The strengths and potential of both research institutes should be bundled into new research projects. Therefore, the TU Dresden and the UFZ have now concluded a long-term cooperation agreement in the field of biotechnology. Microbiologists and biotechnologists from the Institute of Microbiology of the Dresden University of Technology and the Environmental and Biotechnology Centre (UBZ) at the Helmholtz Centre for Environmental Research – UFZ in Leipzig have been working together for some years on research projects involving the yeast Yarrowia lipolytica, which are made from certain cheeses and others Food can be isolated. Yeast got its name because it likes to eat fats.

This yeast is able to produce in large quantities intermediates such as citric acid and isocitric acid, which are found in the metabolism of all oxygen-consuming animals. Originally, the UFZ researchers had managed to convert long-chain n-paraffins into these carboxylic acids in their bioreactors with the help of Yarrowia lipolytica. However, paraffins are produced on the basis of crude oil and thus do not meet the requirements for a sustainable and inexpensive carbon source. The crucial task for the research teams was initially to change the bioprocessing process for carboxylic acids, thereby enabling the recovery of renewable raw materials such as sugar and vegetable oils and protecting fossil raw materials.

Precondition for a success was the cooperation with geneticists of the Technical University of Dresden. The yeast strains were genetically engineered by the researchers of the TU Dresden so that they can also use sucrose, ie granulated sugar. Unmodified strains could not because they lack the necessary enzyme. In addition, some strains have been improved so that they can more quickly convert sunflower oil and other vegetable oils into citric or isocitric acids.
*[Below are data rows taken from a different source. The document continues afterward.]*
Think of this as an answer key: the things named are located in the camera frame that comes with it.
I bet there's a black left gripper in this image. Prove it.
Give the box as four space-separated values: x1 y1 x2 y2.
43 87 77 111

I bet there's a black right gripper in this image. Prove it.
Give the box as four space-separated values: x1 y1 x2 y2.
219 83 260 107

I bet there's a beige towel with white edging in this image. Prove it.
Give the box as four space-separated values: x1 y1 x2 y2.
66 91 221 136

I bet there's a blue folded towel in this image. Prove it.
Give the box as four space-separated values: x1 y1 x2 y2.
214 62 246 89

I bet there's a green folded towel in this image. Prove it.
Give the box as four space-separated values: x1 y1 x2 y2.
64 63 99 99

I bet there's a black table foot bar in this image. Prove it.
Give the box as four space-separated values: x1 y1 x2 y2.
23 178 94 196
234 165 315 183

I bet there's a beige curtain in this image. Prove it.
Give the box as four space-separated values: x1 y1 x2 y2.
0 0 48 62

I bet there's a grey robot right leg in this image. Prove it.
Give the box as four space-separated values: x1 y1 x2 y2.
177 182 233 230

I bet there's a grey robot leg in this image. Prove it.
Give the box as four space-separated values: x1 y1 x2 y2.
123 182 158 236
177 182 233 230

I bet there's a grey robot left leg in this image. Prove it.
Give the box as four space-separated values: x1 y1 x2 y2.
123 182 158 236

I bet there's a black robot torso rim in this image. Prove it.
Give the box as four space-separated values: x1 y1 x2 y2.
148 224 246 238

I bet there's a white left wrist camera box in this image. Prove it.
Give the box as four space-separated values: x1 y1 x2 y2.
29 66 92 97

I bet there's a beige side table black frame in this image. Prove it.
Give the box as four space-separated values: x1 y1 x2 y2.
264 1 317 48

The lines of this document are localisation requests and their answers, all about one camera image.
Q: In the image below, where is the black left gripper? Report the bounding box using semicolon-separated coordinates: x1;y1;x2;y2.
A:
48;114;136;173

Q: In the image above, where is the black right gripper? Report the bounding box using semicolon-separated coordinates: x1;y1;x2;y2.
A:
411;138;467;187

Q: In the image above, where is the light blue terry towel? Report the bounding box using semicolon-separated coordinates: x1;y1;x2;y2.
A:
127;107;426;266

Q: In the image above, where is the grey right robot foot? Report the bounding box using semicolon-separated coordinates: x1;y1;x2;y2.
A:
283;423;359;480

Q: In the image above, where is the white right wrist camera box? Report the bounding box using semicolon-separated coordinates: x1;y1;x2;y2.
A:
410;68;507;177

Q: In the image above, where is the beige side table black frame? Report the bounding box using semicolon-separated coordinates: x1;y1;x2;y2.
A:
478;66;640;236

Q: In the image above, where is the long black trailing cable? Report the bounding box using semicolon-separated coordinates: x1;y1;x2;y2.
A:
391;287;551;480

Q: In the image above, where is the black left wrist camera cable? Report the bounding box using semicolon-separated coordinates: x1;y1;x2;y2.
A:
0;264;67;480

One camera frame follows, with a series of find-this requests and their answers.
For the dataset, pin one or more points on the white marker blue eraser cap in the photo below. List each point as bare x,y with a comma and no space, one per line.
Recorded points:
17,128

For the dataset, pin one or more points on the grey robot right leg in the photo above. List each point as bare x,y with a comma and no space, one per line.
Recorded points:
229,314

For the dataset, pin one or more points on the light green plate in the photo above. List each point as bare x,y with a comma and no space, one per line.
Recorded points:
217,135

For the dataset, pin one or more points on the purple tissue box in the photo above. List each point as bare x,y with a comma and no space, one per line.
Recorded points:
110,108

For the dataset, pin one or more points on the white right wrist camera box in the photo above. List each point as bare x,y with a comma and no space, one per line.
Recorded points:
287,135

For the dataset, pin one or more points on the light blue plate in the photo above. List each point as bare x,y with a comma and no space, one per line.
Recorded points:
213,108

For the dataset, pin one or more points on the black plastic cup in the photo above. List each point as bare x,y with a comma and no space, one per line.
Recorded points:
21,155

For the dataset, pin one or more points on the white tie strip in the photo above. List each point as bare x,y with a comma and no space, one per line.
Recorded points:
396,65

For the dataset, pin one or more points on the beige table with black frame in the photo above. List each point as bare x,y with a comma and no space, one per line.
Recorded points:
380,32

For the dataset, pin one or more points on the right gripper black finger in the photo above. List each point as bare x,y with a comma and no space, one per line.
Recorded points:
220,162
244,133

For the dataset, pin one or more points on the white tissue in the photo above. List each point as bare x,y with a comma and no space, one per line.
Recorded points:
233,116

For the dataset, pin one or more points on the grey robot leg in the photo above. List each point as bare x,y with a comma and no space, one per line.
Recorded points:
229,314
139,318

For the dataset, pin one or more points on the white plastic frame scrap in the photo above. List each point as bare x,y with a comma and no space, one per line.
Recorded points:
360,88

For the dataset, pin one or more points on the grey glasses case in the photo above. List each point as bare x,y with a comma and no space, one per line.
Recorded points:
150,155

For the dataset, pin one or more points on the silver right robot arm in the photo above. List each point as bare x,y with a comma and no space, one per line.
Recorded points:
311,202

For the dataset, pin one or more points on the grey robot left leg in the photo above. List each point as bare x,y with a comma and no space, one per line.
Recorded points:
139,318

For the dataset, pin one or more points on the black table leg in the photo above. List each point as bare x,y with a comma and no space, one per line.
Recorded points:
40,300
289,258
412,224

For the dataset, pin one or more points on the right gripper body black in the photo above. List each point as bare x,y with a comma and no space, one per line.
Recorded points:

In a recent project with the chemical industry, the production of alpha-ketoglutaric acid as an example of another carboxylic acid produced by yeasts was investigated. Ketoglutaric acid is widely used in the food and pharmaceutical industries, for example as a component of infusion solutions. Together with researchers from the Science-to-Business Centre of Evonik Degussa GmbH in Marl, it was possible to show that the yeast Yarrowia lipolytica can also process raw glycerine. For crude glycerol, which is increasingly obtained as a by-product in the expanding biodiesel production, thus an interesting application could be found. The optimization of the yeast process ensured that the production volume increased more than tenfold and that the process also ran much faster than with the previous use of n-paraffins.

In order to expand the existing cooperation, the TU Dresden and the UFZ have now concluded a cooperation agreement in the field of biotechnology. Over the next five years, new processes for the production of yeast-based organic products will be jointly developed. The interest is not limited to the yeast Yarrowia lipolytica, but other non-conventional yeasts for the production of e.g. Itaconic acid, an interesting copolymer, be tapped. The TUD brings to the cooperation its know-how in the field of yeast genetics, the UFZ its knowledge in the development and optimization of bioprocesses, alongside the help of chemical distributors who can help deliver across the network.